Sir Harold rose and slapped him on the back.

"Don't you worry, my dear chap." he said. "I'll be on hand all the evening. It so happens that I am staying at home."

Nothing unusual happened during the rest of the day. The servants went on their treat, and Sir Harold settled down for an evening's quiet work. His study window, as Dudley Some had said, overlooked the side of the American's house; and from where he sat at his desk he could see the big window at which, it had been agreed, a light should be placed in the event of Mrs. Dudley Some feeling nervous or requiring assistance of any kind. It was a stormy night; rain fell in buckets, and a shrill wind moaned round the house. Once or twice he looked up to see whether the light was showing, but all was darkness. About ten o'clock, when he had switched on the electric kettle and was making himself a cup of cocoa, he glanced up, and to his surprise saw a light shining clearly in the hall window. He turned off the kettle and hurried downstairs into the hall, slipped on his raincoat, and opened the door. As he did so he started back, for there on the porch stood Mrs. Dudley Some.

"Oh. I'm so frightened!" she said in a trembling voice, "please let me come in!"

He stood aside and let her pass, closing the doer behind him.

"My dear lady," he said, "whatever is the matter?"

"I don't know," she quavered, "but I heard all sorts of queer sounds, and I have sent my servants to the cinema tonight, and—oh. I am so frightened!"

He led her upstairs to his study. To his surprise she was in night attire, with a big fur coat over her nightdress. She looked amazingly beautiful, but this did not concern him so much as the fact that her feet were wet, the thin slippers she wore being sodden. Presently she jumped up to her feet with a nervous little laugh.

"I have been awfully foolish, Sir Harold," she said, "I'll go back now. It was just a little hysteria, I think."

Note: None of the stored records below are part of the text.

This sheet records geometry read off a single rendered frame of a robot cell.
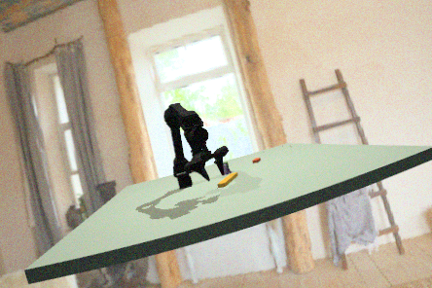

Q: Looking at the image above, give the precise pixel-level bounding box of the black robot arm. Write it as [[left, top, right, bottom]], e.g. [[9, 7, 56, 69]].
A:
[[163, 103, 209, 190]]

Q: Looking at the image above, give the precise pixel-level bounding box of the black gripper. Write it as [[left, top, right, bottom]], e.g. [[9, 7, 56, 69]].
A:
[[184, 142, 229, 181]]

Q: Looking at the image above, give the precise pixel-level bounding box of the yellow bar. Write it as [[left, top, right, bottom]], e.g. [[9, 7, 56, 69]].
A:
[[217, 172, 238, 188]]

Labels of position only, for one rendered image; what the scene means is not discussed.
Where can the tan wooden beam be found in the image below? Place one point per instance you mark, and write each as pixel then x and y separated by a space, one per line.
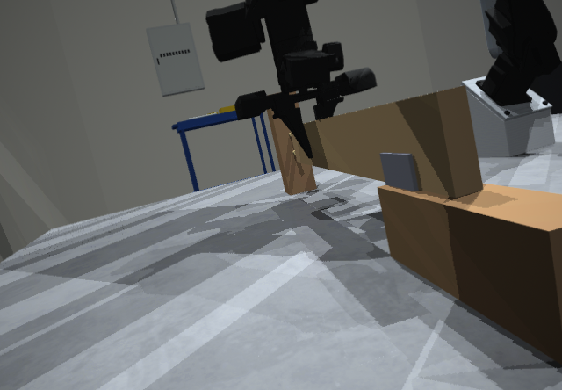
pixel 435 128

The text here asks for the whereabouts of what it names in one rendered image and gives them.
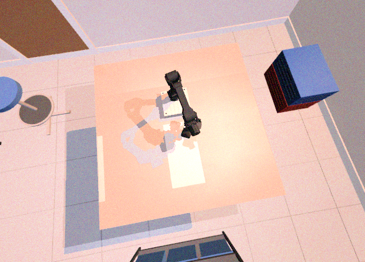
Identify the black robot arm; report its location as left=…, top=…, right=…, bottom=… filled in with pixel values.
left=165, top=70, right=202, bottom=137

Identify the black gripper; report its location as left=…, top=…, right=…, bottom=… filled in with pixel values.
left=181, top=123, right=191, bottom=138

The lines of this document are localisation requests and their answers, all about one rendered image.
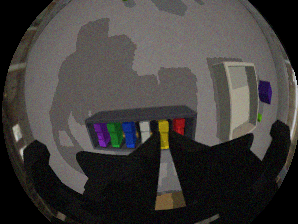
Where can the purple cube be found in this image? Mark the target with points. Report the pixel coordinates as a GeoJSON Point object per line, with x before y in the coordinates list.
{"type": "Point", "coordinates": [264, 91]}

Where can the red fuse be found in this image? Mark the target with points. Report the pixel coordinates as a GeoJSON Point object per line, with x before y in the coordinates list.
{"type": "Point", "coordinates": [179, 125]}

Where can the white fuse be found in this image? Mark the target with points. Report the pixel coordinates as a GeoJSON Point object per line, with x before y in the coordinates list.
{"type": "Point", "coordinates": [145, 130]}

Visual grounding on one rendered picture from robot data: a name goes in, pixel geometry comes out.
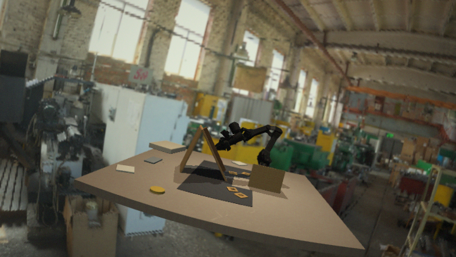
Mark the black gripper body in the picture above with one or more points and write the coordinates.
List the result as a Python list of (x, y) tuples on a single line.
[(229, 142)]

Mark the grey flat rectangular tile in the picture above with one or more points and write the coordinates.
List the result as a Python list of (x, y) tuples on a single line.
[(152, 160)]

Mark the yellow flat round disc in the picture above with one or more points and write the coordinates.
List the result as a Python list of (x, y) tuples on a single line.
[(157, 190)]

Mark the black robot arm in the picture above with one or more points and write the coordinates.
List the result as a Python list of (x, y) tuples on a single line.
[(264, 156)]

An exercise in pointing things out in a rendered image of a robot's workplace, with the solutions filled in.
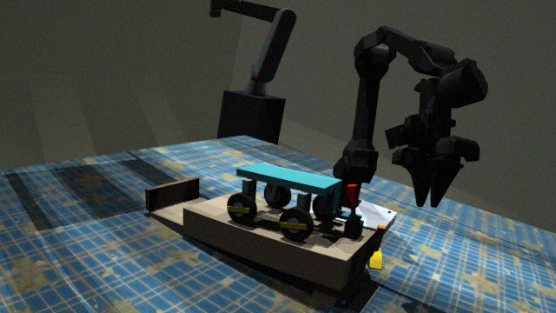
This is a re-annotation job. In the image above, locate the yellow chock with orange handle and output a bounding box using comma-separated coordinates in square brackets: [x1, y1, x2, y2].
[368, 225, 386, 270]

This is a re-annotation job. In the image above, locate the tan wooden ramp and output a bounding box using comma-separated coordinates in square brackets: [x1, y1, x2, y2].
[145, 176, 378, 306]

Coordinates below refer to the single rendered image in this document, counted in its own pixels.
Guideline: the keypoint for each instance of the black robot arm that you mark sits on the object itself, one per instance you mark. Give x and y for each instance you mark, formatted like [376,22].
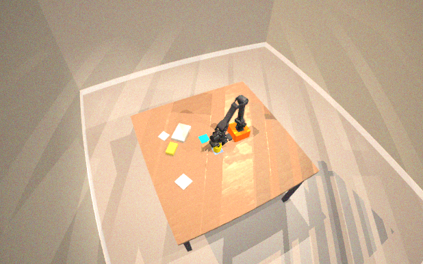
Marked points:
[224,124]

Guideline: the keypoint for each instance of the yellow rectangular block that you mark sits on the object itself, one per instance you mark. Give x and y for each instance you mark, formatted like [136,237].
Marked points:
[172,147]

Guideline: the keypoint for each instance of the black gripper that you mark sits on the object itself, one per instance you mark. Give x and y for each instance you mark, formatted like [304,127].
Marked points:
[222,139]

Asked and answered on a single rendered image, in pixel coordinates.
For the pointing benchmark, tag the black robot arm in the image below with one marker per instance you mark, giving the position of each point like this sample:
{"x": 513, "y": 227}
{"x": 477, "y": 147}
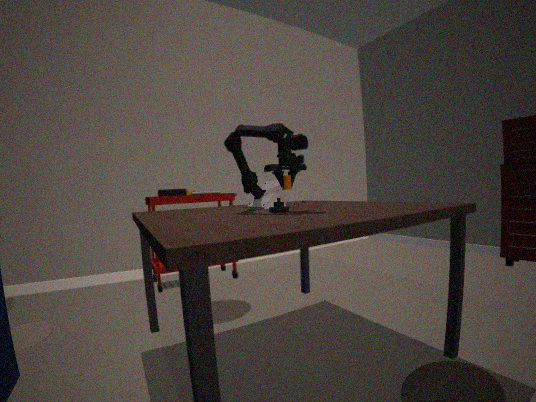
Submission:
{"x": 273, "y": 132}

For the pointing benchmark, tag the orange knob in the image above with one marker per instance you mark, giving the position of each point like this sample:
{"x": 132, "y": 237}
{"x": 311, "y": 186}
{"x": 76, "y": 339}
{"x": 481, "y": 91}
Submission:
{"x": 287, "y": 182}

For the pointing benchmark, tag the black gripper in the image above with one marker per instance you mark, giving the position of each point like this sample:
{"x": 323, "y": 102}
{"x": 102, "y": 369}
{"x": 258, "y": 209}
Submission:
{"x": 277, "y": 168}

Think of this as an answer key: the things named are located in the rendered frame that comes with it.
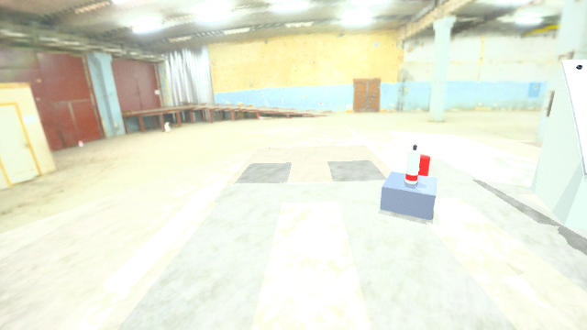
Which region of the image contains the pale blue square block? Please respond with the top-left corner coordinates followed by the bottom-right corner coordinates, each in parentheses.
top-left (380, 171), bottom-right (437, 220)

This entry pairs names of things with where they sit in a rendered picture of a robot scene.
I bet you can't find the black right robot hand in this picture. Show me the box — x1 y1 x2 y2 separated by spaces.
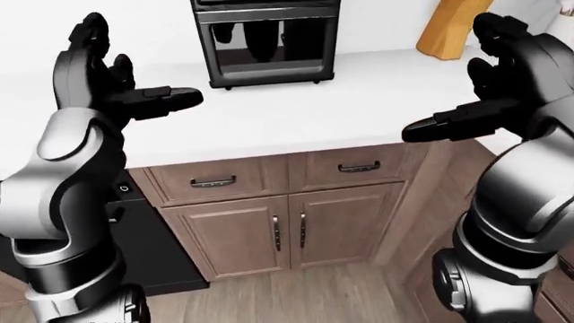
401 12 574 143

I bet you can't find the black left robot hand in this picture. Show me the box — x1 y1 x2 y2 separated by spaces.
52 12 204 121

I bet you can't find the toaster oven glass door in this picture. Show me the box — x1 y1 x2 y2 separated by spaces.
195 14 340 85

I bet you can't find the black toaster oven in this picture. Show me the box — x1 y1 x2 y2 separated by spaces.
189 0 344 92

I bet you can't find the wooden cabinet door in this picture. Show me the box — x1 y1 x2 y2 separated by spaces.
288 180 407 270
160 194 291 282

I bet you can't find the wooden knife block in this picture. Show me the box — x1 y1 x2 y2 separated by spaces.
416 0 497 62

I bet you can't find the wooden drawer front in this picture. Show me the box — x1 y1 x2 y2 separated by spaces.
287 144 412 193
147 153 291 206

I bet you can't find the black dishwasher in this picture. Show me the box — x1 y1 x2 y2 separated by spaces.
105 167 211 298

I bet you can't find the dark metal drawer handle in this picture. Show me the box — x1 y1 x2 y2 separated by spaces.
190 173 239 188
337 160 382 173

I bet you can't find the dark metal cabinet door handle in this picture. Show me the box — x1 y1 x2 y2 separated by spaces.
298 210 309 249
272 214 283 252

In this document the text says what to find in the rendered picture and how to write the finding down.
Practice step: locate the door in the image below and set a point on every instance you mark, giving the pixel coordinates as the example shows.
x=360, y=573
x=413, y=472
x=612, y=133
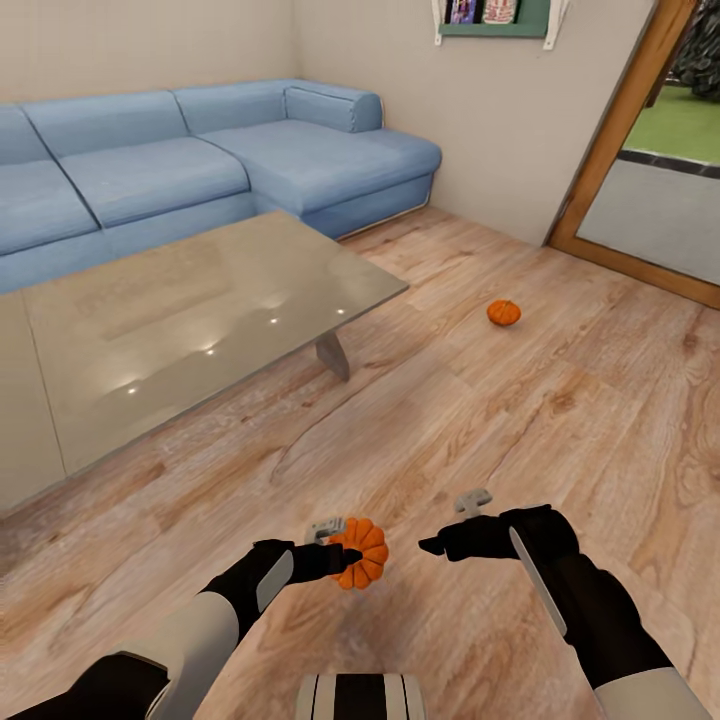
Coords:
x=646, y=201

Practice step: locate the coffee table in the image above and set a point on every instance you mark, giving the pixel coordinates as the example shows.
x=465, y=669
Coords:
x=96, y=361

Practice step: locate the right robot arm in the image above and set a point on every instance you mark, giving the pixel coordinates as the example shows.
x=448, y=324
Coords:
x=631, y=676

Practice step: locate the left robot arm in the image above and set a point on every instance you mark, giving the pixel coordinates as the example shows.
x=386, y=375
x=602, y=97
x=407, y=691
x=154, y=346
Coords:
x=165, y=671

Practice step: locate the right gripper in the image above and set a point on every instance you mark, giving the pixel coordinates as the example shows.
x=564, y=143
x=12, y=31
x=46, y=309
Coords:
x=461, y=540

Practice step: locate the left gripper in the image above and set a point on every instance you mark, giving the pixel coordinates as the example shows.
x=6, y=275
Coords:
x=329, y=560

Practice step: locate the pumpkin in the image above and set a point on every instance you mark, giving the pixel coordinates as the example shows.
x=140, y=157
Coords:
x=503, y=313
x=364, y=536

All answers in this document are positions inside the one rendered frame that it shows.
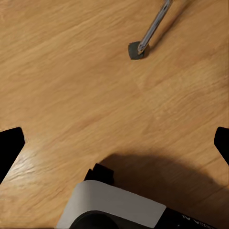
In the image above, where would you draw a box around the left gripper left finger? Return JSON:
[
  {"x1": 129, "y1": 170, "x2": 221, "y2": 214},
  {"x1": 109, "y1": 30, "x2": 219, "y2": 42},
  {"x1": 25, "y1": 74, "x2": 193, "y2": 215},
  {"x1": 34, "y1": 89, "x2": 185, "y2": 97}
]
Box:
[{"x1": 0, "y1": 127, "x2": 25, "y2": 184}]

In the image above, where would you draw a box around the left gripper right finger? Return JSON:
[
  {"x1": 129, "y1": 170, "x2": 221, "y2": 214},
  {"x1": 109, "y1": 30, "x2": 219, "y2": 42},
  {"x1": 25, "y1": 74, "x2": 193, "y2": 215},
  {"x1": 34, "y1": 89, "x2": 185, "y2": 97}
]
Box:
[{"x1": 214, "y1": 127, "x2": 229, "y2": 165}]

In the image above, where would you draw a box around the swivel chair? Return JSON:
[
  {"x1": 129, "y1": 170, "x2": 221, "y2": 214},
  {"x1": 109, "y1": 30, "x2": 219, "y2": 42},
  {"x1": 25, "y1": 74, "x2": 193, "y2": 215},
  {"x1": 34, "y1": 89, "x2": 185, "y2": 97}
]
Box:
[{"x1": 128, "y1": 0, "x2": 174, "y2": 60}]

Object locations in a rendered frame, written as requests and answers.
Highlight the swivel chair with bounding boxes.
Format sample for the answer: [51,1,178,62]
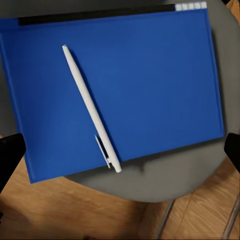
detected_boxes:
[0,0,240,203]

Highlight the folder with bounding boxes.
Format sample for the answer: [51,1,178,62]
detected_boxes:
[0,1,225,184]

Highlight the pen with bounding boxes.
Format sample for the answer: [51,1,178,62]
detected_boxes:
[63,45,122,173]

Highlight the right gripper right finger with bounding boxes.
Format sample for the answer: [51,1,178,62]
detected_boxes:
[224,133,240,173]

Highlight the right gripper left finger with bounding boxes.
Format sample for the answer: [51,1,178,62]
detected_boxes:
[0,133,26,193]

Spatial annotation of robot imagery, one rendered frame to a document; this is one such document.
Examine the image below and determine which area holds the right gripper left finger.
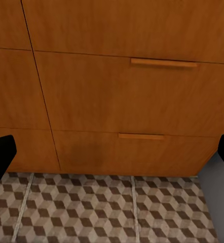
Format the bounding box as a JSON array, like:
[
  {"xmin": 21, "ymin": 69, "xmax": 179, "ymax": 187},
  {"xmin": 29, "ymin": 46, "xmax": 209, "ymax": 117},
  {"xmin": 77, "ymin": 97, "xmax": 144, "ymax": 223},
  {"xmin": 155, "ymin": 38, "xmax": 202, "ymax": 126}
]
[{"xmin": 0, "ymin": 135, "xmax": 17, "ymax": 180}]

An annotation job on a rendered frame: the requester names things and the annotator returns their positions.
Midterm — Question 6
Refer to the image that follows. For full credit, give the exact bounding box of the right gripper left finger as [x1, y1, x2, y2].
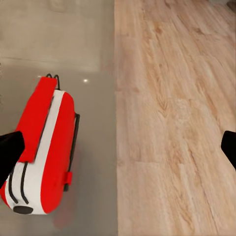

"I'll take you back." said he rising.

"No, no, no," she said emphatically, "you will stay here. I won't allow you to leave this room. Promise you won't come out. or I'll stay here all night," she challenged.

He laughed.

"Well, if you're so emphatic, and you are certain that you're all right," said Trusome, "I won't press the point. But I shall feel awfully uncomfortable—"

"You can watch me through the window," she interrupted; "from there you can see me go across the lawn to my own door."

He had to be satisfied with that, and as she disappeared from the room he walked to the window. He waited some time without seeing her, and presently, to his surprise, she walked again into his study with a mischievous smile on her beautiful face.

"I haven't gone," she laughed, "and really, I feel ever so much better now. Will you forgive me, Sir Harold, for my folly?"

"Why, there's nothing to forgive," said the other.

"And you won't tell anybody about my having come?"

"Why, surely not," he said with an involuntary glance at her scanty attire, "but do please get back quickly and change your slippers."

"You won't breathe a word to my husband? He's awfully jealous."

"Oh, indeed!" said Sir Harold. after a moment's uncomfortable pause. "that's awkward. But still, I promise you I won't tell him."

She smiled in his face and laid both of her hands on his shoulders. Their faces were only a few inches apart, and I think Sir Harold Trusome would have been less than human if he did not sacrifice some of his high principles at that moment. Of course, by all the strict canons of morality, it was wrong for him to kiss her, and was indefensible from every point of view, except the human view. Kiss her he undoubtedly did, and instantly her arms were about his neck.

"You are a dear," she breathed.

At that moment the door opened and Mr. Dudley Some came into the room. He stood as though spellbound, and Harold was the first to see him. Slowly he disengaged the girl's arms from his neck and faced the outraged husband. The scene which followed was violent, to say the least of it. The girl slipped out in the confusion and made the best of her way to her own house.

"Explain nothing!" roared Dudley Some, striking the desk with his fist, "it wants some explaining! You're a blackguard. Trusome! I've suspected something like this all along. If I hadn't lost the train to the North tonight. I should have been ignorant of this treachery. It doesn't want explaining. it explains itself!"

This and more in the same strain; and at last Dudley Some took his departure, leaving a man facing what to him was final and absolute disgrace.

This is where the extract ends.